But in all these landscape paintings one thing is almost always missing: people.

Farmer Jibril Kyser. Photo: Karen Preuss

When Jibril Kyser arrived in Sonoma County two years ago, it was the abundance of all that underutilized land and agricultural infrastructure that drew him in. Having spent the past few years in the more crowded reaches of the East Bay helping establish community gardens and smaller farms, he’d resolved to make a life of tending land, growing healthy food, and feeding people, especially communities of color who lack equitable access to both land and food. Descended from Black southern sharecroppers who fled the Jim Crow countryside for cities up North, Jibril, now a farmer, even adopted a new name: Li’l Okra.

He came to Sonoma County for a golden opportunity: eight acres of fallow land on the outskirts of the town of Cotati, just like any you might find depicted in those paintings. With a background in agroecology—what Jibril defines as “using science and indigenous knowledge to grow food and care for land and community”—he caught the attention of Merlin Coleman.

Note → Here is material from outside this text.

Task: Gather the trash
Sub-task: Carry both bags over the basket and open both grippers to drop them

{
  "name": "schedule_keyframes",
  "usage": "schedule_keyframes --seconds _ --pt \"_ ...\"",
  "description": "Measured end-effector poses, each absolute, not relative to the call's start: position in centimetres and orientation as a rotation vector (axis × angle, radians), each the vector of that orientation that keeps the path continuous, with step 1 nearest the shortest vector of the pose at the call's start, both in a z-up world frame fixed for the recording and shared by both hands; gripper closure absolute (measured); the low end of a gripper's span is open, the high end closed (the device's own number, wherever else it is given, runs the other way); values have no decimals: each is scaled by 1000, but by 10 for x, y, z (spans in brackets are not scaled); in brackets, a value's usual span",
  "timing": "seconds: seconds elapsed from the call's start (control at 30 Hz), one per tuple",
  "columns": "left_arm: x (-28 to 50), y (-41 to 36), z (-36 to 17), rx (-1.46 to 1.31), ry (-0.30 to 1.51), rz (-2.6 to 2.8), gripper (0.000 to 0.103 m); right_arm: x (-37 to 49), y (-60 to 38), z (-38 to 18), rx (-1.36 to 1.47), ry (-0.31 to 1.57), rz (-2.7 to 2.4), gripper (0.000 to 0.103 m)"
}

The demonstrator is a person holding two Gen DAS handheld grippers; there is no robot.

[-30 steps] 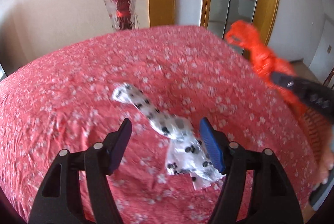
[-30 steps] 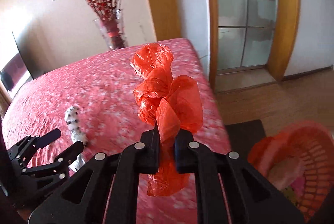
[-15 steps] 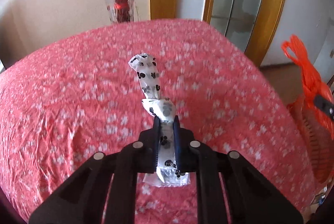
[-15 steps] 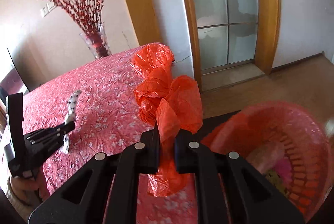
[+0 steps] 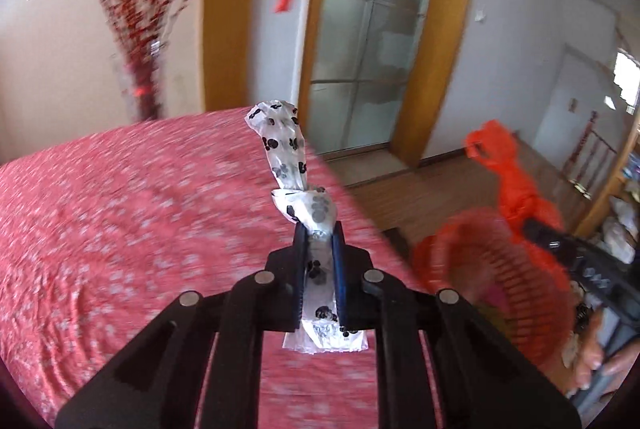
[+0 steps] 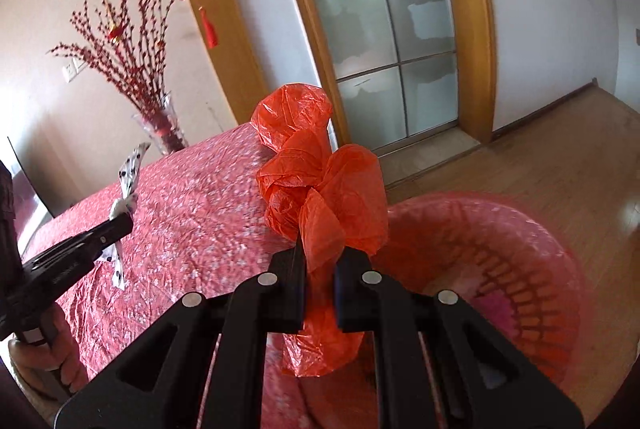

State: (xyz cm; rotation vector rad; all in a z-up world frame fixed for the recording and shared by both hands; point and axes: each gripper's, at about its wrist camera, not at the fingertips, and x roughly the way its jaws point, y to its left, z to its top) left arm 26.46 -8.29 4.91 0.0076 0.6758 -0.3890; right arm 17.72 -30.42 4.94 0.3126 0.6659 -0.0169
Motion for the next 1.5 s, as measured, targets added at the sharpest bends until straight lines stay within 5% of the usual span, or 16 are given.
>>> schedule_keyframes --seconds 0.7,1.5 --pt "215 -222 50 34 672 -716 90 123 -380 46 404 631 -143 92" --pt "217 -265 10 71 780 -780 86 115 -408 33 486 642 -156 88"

Merlin Coleman shares her vision. Photo: Karen Preuss

Merlin grew up on this land and as a child always dreamed that one day it would overflow with fruits, vegetables, and eggs. But when she discovered music, life pulled her in a different direction and away from Sonoma County. Decades later, the death of her mother brought Merlin back. The town had grown since then; on one side, new housing developments butted up against her family’s rural plot, but from the other, the view still exudes that agrarian idyll. And it was that nexus, straddling town and country, farm and neighborhood, that, to both her and Jibril, felt perfect. Merlin’s childhood dream reawakened and with Jibril, in search of soil to put down roots, a partnership was born.

They bought a tractor, built a tool shed, and worked the land that after decades of lying fallow was hard as rock. He planted cover crops to rejuvenate the soil. They even began the paperwork for organic certification. All winter Jibril picked out seeds, plotted crop rotations, and drew up plans for a produce box subscription. He envisioned a farm-stand for locals as well as providing food to communities of color back in the city. When spring arrived, Jibril got back onto the tractor and mowed down the cover crop. He was ready to plant.

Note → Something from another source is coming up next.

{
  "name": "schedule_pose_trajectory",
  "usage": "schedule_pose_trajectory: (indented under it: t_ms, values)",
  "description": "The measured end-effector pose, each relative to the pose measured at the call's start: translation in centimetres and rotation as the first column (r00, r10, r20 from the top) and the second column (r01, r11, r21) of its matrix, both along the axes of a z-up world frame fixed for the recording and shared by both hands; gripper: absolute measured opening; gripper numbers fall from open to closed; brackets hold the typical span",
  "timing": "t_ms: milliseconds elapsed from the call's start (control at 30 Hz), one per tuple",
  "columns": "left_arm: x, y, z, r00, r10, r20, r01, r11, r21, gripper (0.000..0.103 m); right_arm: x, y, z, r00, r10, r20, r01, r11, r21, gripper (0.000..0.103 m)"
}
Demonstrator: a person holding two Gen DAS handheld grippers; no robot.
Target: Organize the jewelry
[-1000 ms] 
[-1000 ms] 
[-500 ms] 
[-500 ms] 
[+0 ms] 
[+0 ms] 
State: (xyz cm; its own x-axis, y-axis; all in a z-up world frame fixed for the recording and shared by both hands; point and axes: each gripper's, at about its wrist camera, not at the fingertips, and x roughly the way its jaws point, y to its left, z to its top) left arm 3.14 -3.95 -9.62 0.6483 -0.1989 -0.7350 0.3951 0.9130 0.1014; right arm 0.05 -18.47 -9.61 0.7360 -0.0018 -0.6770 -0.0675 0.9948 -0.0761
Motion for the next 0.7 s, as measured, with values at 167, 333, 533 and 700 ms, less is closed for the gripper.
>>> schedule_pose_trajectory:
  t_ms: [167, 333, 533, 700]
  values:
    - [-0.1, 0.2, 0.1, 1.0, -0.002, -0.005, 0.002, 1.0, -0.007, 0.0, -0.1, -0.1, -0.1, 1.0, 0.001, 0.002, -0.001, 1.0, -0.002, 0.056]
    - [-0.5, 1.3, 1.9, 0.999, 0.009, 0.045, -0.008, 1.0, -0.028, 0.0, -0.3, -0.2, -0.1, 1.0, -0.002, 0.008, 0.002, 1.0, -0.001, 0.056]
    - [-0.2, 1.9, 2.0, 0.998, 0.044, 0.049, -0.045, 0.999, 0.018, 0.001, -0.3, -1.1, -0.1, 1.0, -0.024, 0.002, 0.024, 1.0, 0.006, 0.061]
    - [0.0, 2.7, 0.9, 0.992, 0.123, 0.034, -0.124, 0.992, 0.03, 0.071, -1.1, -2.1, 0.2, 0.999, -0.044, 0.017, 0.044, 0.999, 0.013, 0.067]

That’s when the call came. The city had received a complaint from a neighbor. Perhaps it was the noise, the smell, the occasional truck delivering compost. Whatever it was, it was enough that city staff informed Merlin that despite the county’s “Right to Farm” ordinance, her property was within city limits, zoned “Residential Very Low Density” where, according to the books, commercial agriculture is forbidden, as it is in most of town.

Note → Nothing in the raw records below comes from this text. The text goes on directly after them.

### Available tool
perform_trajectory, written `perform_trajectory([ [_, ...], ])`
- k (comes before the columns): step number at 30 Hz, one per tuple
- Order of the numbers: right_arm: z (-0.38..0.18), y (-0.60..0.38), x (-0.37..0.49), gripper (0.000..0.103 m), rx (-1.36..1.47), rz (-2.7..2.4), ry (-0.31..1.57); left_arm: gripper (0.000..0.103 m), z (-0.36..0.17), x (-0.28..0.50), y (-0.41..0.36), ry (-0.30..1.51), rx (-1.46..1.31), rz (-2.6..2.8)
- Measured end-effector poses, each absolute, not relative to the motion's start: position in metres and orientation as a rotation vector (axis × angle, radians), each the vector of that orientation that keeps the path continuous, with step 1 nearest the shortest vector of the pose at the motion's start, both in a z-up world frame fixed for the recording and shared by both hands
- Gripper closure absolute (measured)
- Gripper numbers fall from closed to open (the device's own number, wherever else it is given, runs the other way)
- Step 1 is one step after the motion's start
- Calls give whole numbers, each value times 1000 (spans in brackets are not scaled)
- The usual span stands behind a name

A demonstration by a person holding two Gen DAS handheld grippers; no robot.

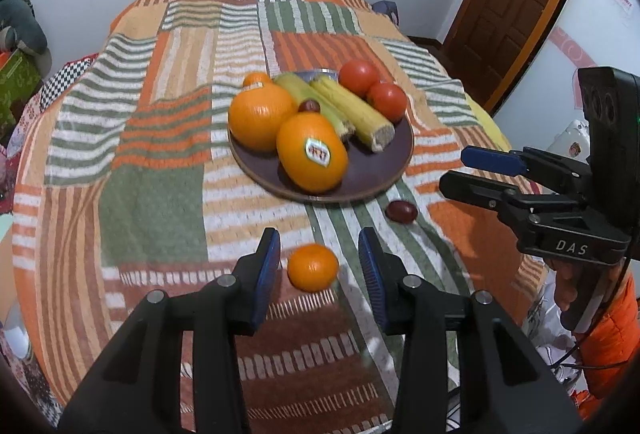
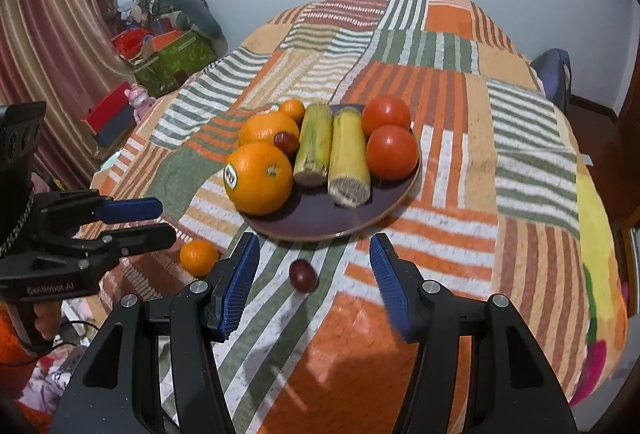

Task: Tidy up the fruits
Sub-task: 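Grasp a tangerine on the blanket with the left gripper while the right grasps a dark plum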

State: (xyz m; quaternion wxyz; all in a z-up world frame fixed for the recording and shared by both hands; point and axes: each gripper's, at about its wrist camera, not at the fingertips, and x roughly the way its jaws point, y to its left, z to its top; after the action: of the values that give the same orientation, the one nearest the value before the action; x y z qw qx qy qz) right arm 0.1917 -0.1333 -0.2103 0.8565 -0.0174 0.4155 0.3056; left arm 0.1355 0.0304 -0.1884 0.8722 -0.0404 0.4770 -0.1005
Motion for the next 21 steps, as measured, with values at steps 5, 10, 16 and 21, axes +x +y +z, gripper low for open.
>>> perform_trajectory([
  [5,-219,-128,190,49,-44,651,896,62,-199,132,27,1023,-92,-214],
  [10,-228,-120,190,49,-54,668,932,62,-209,133,23,1041,-90,-220],
  [16,-238,-117,194,53,-61,676,963,62,-218,135,20,1043,-75,-209],
  [21,-247,-115,198,60,-57,681,995,62,-219,137,20,1033,-71,-203],
])
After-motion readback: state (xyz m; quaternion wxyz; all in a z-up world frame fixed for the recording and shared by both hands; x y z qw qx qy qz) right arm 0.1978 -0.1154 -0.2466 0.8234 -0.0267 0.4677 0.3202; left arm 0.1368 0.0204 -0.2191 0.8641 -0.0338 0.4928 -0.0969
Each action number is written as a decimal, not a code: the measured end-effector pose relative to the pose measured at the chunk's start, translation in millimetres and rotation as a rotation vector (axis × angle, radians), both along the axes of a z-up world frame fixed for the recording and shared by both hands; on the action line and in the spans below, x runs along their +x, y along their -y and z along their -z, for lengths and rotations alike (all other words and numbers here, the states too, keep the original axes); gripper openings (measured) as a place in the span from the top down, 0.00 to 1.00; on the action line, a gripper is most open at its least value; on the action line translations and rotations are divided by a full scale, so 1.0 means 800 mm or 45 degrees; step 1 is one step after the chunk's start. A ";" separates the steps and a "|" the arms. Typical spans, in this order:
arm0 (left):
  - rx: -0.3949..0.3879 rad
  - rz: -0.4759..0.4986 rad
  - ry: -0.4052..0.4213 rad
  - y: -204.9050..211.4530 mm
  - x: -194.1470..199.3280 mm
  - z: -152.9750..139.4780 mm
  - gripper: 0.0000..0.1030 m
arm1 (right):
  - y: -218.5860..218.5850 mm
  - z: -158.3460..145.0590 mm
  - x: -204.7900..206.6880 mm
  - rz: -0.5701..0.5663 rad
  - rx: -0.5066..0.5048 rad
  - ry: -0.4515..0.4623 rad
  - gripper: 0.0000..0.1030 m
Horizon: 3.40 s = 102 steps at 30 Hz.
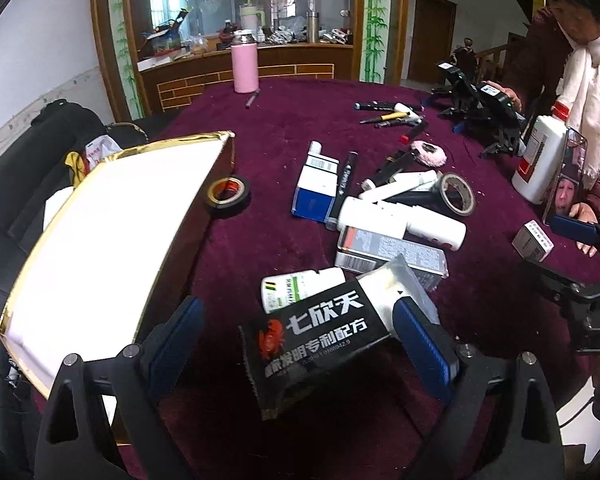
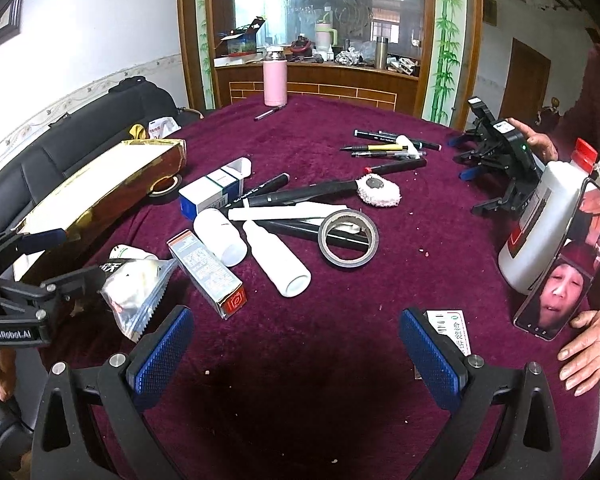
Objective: Organize objects
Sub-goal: 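Grasp the black printed package with the left gripper, then lift the black package toward the white tray while the right gripper grasps the grey barcode box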
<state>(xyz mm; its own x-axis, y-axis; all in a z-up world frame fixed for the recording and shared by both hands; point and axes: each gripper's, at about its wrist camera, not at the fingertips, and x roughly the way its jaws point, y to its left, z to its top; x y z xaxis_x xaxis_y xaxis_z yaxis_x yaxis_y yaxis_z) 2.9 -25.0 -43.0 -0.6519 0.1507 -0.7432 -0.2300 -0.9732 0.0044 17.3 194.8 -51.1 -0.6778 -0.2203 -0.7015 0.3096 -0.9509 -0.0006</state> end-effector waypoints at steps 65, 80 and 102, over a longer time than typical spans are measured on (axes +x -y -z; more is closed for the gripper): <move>0.148 0.043 -0.021 0.002 0.002 -0.031 0.59 | 0.035 0.014 -0.039 -0.347 -0.029 0.119 0.22; 0.190 -0.023 -0.049 0.036 0.003 -0.040 0.59 | 0.072 0.026 -0.075 -0.500 -0.017 0.218 0.41; 0.219 -0.123 -0.054 0.072 -0.004 -0.040 0.59 | 0.135 0.047 -0.094 -0.608 0.159 0.273 0.66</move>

“Legally, we could grow as much food as we wanted,” says Jibril. “We can run that tractor, not to mention lawn mowers and leaf blowers and dirt bikes, but we can’t farm if those crops are gonna end up at market.”

Advocate Evan Wiig of the Community Family Farmers. Photo: Karen Preuss

By the time Merlin and Jibril realized the whole ordeal wasn’t just a misunderstanding, seedlings had already sprouted. “We wasted a lot of food that year,” he tells me. They did their best to donate as much as they could. Once, Merlin recalls, Jibril drove down to the city with half a ton of tomatoes for families in need. A good deed, but not one to sustain a livelihood.

“I look around my neighborhood,” says Merlin, “at all the empty fields and just think about how much food could be growing there.” For Jibril, it would also mean sustaining himself and others like him in the process: “There’s so much opportunity out here, so many livelihoods that could be created for young folks who wanna work the land.”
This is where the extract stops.